Task to complete: Up to and including the line holding "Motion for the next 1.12", write out the data exactly from its first line, but not the pictures.

————————

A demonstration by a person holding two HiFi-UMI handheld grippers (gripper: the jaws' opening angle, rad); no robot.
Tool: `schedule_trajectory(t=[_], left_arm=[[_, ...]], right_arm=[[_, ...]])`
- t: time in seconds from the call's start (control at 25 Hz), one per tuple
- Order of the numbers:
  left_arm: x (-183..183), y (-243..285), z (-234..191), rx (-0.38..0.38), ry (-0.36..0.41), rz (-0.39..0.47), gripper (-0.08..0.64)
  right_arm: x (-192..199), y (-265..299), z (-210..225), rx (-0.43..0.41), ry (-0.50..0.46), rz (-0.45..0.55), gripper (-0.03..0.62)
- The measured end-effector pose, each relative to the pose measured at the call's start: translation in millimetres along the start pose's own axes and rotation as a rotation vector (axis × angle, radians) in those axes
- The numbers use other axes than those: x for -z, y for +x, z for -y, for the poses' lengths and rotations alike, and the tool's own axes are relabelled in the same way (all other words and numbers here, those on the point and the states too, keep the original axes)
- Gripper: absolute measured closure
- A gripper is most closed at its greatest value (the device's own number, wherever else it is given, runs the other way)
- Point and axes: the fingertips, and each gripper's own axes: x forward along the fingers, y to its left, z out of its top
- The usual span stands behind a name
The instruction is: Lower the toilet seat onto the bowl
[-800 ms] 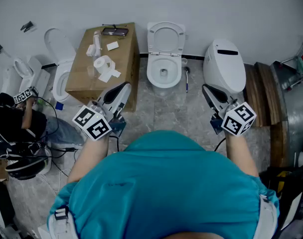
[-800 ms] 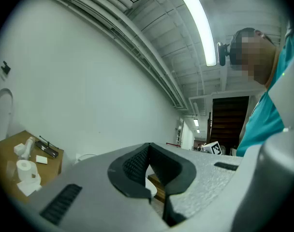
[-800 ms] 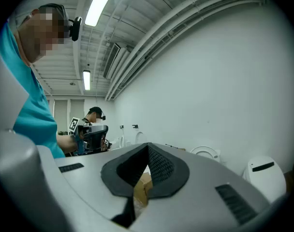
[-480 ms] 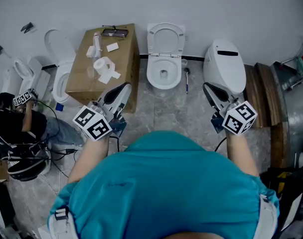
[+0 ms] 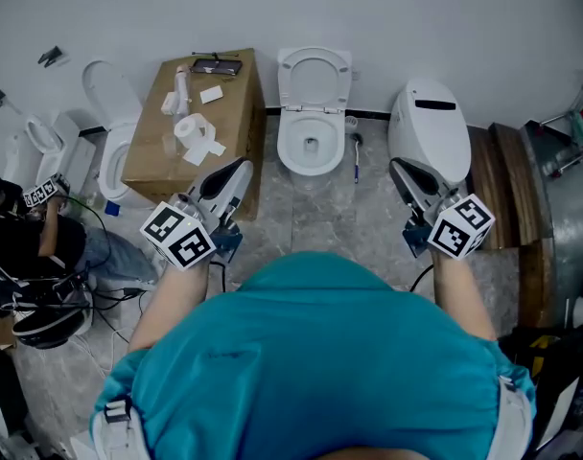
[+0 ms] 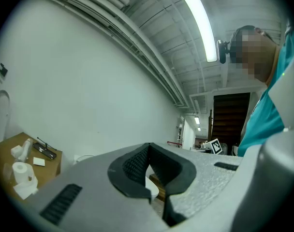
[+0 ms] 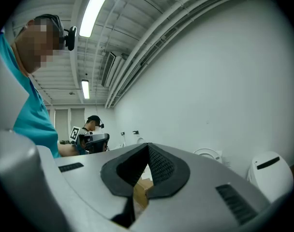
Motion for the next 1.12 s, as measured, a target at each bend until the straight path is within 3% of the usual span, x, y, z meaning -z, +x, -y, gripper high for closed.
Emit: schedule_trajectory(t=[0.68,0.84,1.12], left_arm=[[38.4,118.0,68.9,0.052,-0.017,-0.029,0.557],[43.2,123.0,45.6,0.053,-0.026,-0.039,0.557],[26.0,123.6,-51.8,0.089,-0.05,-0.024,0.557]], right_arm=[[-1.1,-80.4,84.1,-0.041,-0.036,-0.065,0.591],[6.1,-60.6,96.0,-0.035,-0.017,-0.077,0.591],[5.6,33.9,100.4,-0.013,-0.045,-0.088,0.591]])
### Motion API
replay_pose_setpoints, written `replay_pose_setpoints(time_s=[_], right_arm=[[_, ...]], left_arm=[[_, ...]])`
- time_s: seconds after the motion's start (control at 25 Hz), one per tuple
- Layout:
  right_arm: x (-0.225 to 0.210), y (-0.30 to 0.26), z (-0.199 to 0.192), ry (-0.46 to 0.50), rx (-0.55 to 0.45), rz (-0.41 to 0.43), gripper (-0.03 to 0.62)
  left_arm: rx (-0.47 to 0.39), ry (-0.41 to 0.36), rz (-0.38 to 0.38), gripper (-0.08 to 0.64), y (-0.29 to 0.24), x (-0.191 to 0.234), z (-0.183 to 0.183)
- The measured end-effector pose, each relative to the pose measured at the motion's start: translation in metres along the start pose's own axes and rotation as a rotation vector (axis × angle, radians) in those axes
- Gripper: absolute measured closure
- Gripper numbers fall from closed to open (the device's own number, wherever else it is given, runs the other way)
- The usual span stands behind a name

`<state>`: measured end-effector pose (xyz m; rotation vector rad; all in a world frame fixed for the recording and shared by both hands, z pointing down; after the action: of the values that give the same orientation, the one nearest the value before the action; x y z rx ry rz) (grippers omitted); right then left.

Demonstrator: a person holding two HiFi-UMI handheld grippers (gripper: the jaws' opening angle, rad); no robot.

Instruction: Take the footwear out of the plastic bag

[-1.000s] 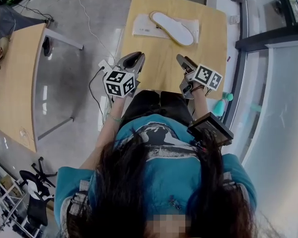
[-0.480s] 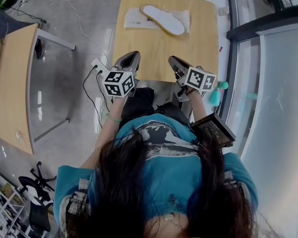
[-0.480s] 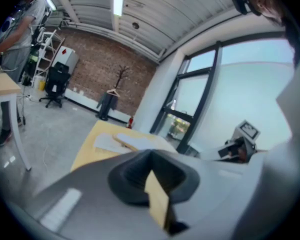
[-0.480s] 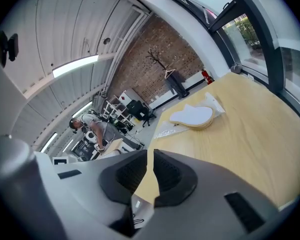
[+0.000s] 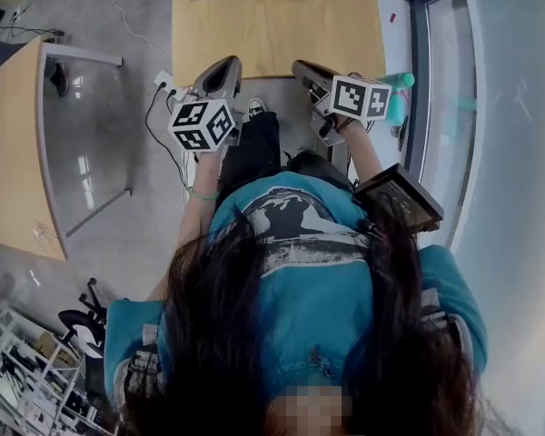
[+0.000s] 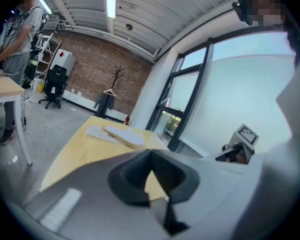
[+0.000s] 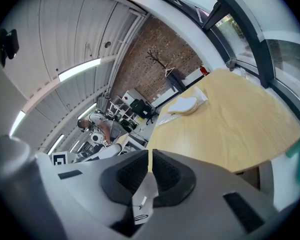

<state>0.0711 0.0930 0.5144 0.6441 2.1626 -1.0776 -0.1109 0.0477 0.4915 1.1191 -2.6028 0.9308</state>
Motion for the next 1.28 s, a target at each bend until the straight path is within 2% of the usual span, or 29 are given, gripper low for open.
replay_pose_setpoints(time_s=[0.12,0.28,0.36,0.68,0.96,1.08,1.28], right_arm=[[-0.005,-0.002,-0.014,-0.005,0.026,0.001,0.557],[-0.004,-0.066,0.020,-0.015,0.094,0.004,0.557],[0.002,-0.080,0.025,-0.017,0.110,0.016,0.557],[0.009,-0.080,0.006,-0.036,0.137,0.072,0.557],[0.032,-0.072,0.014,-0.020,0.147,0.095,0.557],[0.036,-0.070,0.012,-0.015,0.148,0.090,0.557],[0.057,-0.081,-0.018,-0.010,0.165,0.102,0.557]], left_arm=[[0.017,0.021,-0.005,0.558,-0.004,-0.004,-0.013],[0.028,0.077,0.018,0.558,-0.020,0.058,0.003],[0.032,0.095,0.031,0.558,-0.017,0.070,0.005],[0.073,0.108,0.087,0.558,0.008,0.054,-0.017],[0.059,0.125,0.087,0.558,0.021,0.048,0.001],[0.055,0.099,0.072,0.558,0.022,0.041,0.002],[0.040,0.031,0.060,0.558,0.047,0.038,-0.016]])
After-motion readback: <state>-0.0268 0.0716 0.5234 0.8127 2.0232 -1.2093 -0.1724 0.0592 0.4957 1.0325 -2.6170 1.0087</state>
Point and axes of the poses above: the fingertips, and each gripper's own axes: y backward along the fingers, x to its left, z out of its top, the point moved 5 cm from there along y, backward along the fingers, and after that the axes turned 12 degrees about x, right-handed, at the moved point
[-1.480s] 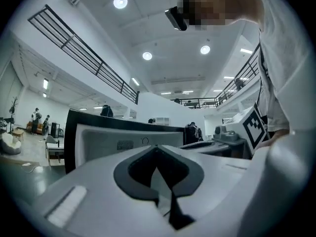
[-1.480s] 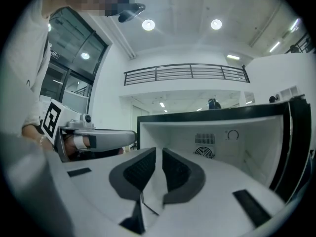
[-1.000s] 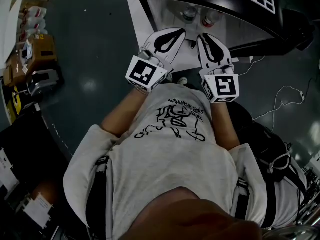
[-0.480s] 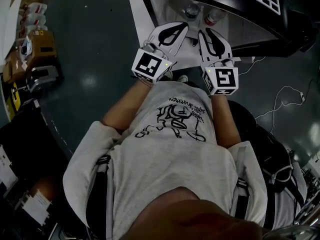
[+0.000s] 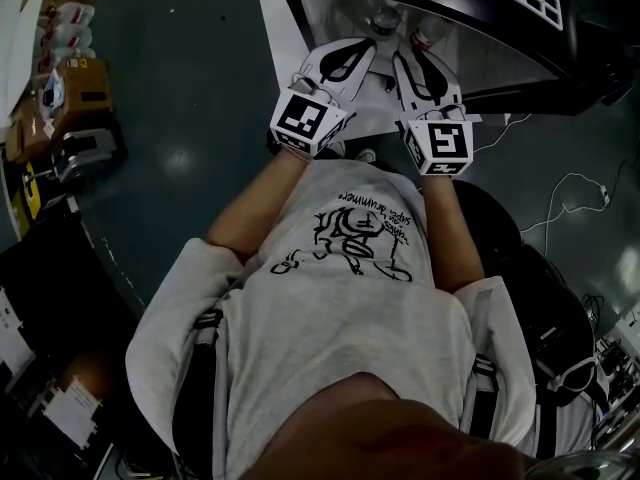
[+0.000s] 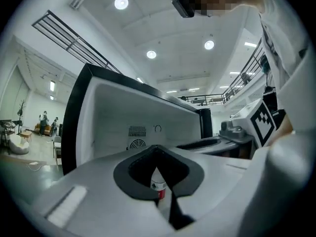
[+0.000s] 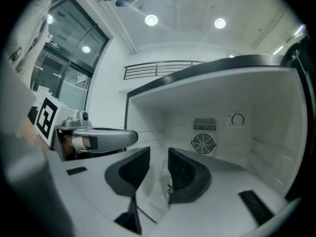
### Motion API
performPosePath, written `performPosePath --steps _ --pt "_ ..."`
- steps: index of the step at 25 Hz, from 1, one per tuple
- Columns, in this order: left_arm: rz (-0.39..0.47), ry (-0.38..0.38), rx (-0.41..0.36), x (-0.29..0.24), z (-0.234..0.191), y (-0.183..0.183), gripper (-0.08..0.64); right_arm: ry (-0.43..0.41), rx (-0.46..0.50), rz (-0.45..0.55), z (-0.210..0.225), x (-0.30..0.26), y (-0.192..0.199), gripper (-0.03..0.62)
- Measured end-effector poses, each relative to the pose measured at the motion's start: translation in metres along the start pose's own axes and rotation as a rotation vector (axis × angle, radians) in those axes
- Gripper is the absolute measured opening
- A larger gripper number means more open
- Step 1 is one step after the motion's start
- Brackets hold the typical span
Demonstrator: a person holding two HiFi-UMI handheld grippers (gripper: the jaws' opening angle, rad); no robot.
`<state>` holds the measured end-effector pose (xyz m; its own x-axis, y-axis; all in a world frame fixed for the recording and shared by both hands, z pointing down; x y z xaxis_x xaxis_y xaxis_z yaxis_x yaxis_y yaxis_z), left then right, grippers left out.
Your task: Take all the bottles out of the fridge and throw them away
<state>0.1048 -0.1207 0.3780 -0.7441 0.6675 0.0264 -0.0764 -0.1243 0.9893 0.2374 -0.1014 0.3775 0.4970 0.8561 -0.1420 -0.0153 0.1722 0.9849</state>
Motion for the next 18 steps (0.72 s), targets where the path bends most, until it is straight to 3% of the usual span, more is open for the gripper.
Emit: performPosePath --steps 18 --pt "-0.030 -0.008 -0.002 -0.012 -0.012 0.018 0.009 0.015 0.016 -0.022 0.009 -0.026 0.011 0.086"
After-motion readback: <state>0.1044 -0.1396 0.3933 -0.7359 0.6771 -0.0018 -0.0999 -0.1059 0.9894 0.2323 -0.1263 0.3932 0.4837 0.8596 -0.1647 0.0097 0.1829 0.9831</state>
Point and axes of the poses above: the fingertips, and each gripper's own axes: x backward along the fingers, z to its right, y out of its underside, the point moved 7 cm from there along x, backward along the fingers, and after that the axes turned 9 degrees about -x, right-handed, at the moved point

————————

Solution to the exercise:
A demonstration by a person holding two HiFi-UMI handheld grippers (gripper: the jaws' opening angle, rad); no robot.
Tool: `schedule_trajectory(t=[_], left_arm=[[_, ...]], right_arm=[[_, ...]])`
- t: time in seconds from the call's start (control at 25 Hz), one per tuple
- Order of the numbers:
  left_arm: x (-183..183), y (-243..285), z (-234..191), rx (-0.38..0.38), ry (-0.36..0.41), rz (-0.39..0.47), gripper (-0.08..0.64)
  right_arm: x (-192..199), y (-265..299), z (-210..225), rx (-0.43..0.41), ry (-0.50..0.46), rz (-0.45..0.55), gripper (-0.03..0.62)
- The measured end-effector pose, each relative to the pose measured at the call's start: translation in millimetres along the start pose's own axes and rotation as a rotation vector (axis × angle, radians) in those axes
- The numbers use other axes than those: x for -z, y for +x, z for -y, for the poses' lengths and rotations alike, and the tool's own axes are relabelled in the same way (all other words and numbers here, those on the point and the states too, keep the original axes)
- Gripper: absolute measured closure
- A gripper is most closed at its greatest value (the device's own number, wherever else it is given, runs the other way)
- Point and axes: the fingertips, and each gripper's own axes: x forward along the fingers, y to its left, z out of its top
- The usual span stands behind a name
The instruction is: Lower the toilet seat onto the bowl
[-800 ms] 
[-800 ms] 
[-800 ms] 
[-480 ms] 
[+0 ms] 
[+0 ms] 
[+0 ms] 
Motion for the next 1.12 s, as measured, a target at each bend until the straight path is within 3% of the usual span, x, y, z meaning -z, +x, -y, gripper high for closed.

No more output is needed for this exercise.